I agree that bias as you've described it exists in the forum, but that's not the definition of bias Brucer is using when he says that we're just biased against christianity and that is the reason our conclusions don't match his and should be discarded. When he says that- which he did- he's using bias to mean that we don't have open minds and are simply adhering to a presupposition that impedes a fair evaluation of the claims of his religion, and that's what I object to.
The fact that he later backtracked and pretended he was using your definition of the word, Parkers, doesn't alter the fact that the argument he used wouldn't make sense unless he was using the term negatively.
I get that. I disagree that motive matters in bias. I might be biased against something based on fair or unfair ground -- but that bias still exists and has the potential to color my perceptions as well as my commentary. That was my point.
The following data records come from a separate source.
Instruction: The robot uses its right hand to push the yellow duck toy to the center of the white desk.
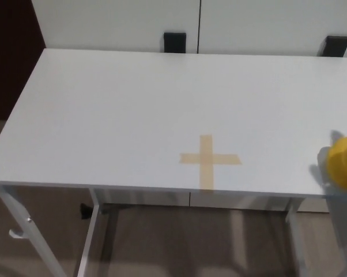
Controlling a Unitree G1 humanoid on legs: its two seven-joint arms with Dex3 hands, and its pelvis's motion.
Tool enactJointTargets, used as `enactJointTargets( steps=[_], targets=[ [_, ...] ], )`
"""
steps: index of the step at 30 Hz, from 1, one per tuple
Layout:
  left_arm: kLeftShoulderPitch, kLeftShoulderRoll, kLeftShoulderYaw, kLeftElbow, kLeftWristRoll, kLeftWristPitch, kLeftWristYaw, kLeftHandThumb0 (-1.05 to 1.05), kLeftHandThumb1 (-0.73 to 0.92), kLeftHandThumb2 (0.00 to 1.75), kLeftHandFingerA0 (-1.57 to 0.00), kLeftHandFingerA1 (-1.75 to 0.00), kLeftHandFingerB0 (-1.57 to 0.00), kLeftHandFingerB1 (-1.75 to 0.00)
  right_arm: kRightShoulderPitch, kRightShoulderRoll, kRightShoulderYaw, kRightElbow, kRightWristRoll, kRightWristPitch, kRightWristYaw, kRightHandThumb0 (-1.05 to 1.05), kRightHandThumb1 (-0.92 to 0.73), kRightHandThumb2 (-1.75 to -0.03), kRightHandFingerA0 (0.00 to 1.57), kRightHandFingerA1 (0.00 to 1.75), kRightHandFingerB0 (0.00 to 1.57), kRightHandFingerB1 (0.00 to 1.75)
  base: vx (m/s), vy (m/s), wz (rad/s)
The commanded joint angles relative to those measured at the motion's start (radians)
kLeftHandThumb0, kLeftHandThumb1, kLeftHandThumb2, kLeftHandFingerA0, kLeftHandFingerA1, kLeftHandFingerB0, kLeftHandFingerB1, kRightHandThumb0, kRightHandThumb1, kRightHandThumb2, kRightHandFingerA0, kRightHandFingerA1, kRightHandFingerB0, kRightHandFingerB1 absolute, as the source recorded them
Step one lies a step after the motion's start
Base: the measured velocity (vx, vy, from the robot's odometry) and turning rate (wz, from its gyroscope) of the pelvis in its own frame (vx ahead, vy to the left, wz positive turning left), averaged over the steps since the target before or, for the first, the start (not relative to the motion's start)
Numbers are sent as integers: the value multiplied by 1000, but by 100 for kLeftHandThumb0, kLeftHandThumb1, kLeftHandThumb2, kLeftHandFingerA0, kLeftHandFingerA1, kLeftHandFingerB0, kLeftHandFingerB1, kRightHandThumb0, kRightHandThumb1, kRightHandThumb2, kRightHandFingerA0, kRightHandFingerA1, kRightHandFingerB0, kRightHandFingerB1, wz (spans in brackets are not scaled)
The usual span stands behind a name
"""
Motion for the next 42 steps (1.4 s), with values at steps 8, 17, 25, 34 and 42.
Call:
enactJointTargets(
  steps=[8, 17, 25, 34, 42],
  targets=[
    [3, 9, 1, 0, 1, -30, -1, -23, 64, 59, -60, -42, -79, -49, -37, 102, 69, 128, -51, -21, -23, -73, -74, -116, 0, 31, 6, 30, 0, 0, 0],
    [3, 4, -10, 5, 7, -29, 2, -25, 63, 59, -66, -44, -77, -48, -48, 174, 62, 204, -50, -50, -88, -80, -92, -76, 6, 32, 8, 27, 0, 0, 0],
    [9, 5, -12, 1, 6, -35, -7, -24, 67, 60, -71, -48, -75, -49, -36, 265, 34, 237, -34, -82, -162, -79, -81, -117, 0, 33, 12, 30, 0, 0, 0],
    [21, 5, -29, -9, 19, -37, 0, -23, 67, 61, -71, -50, -73, -48, -30, 326, 8, 212, -31, -97, -215, -84, -92, -77, 7, 40, 14, 34, 0, 0, 0],
    [21, -7, -36, 11, 15, -29, 12, -21, 68, 61, -74, -52, -77, -49, -24, 404, -7, 186, -19, -85, -246, -35, -54, -114, 0, 51, 0, 49, 0, 0, 0]
  ],
)
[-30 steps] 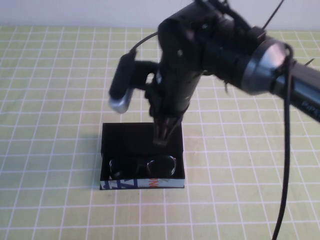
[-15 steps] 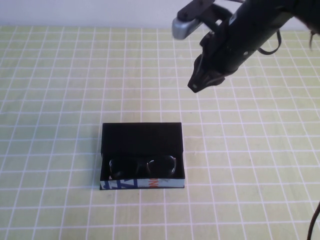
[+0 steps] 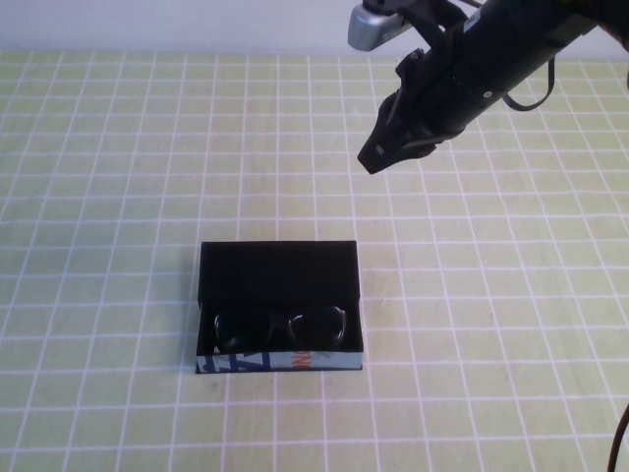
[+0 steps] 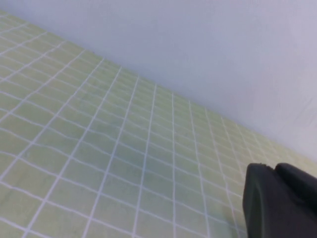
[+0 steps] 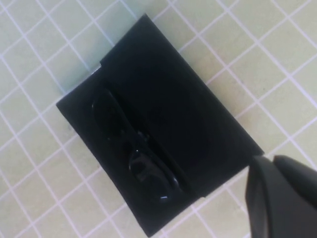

I only felt the need to make it because of the last sentence I quoted from you ("[...] but since you have- as I pointed out- no way of determining what the given motivation is, you have no justification for accusing any of us of bias."}
You're right that making an assertion of bias in advance of a disagreement is not just poor form, it's fatuous, and I wasn't disagreeing with that point of yours. I was simply pointing out that bias is bias no matter what brought it about. It behooves us to be alert to it at all times in our thinking, I'm sure you'll agree, and part of that, to my way of thinking, is to avoid minimizing it.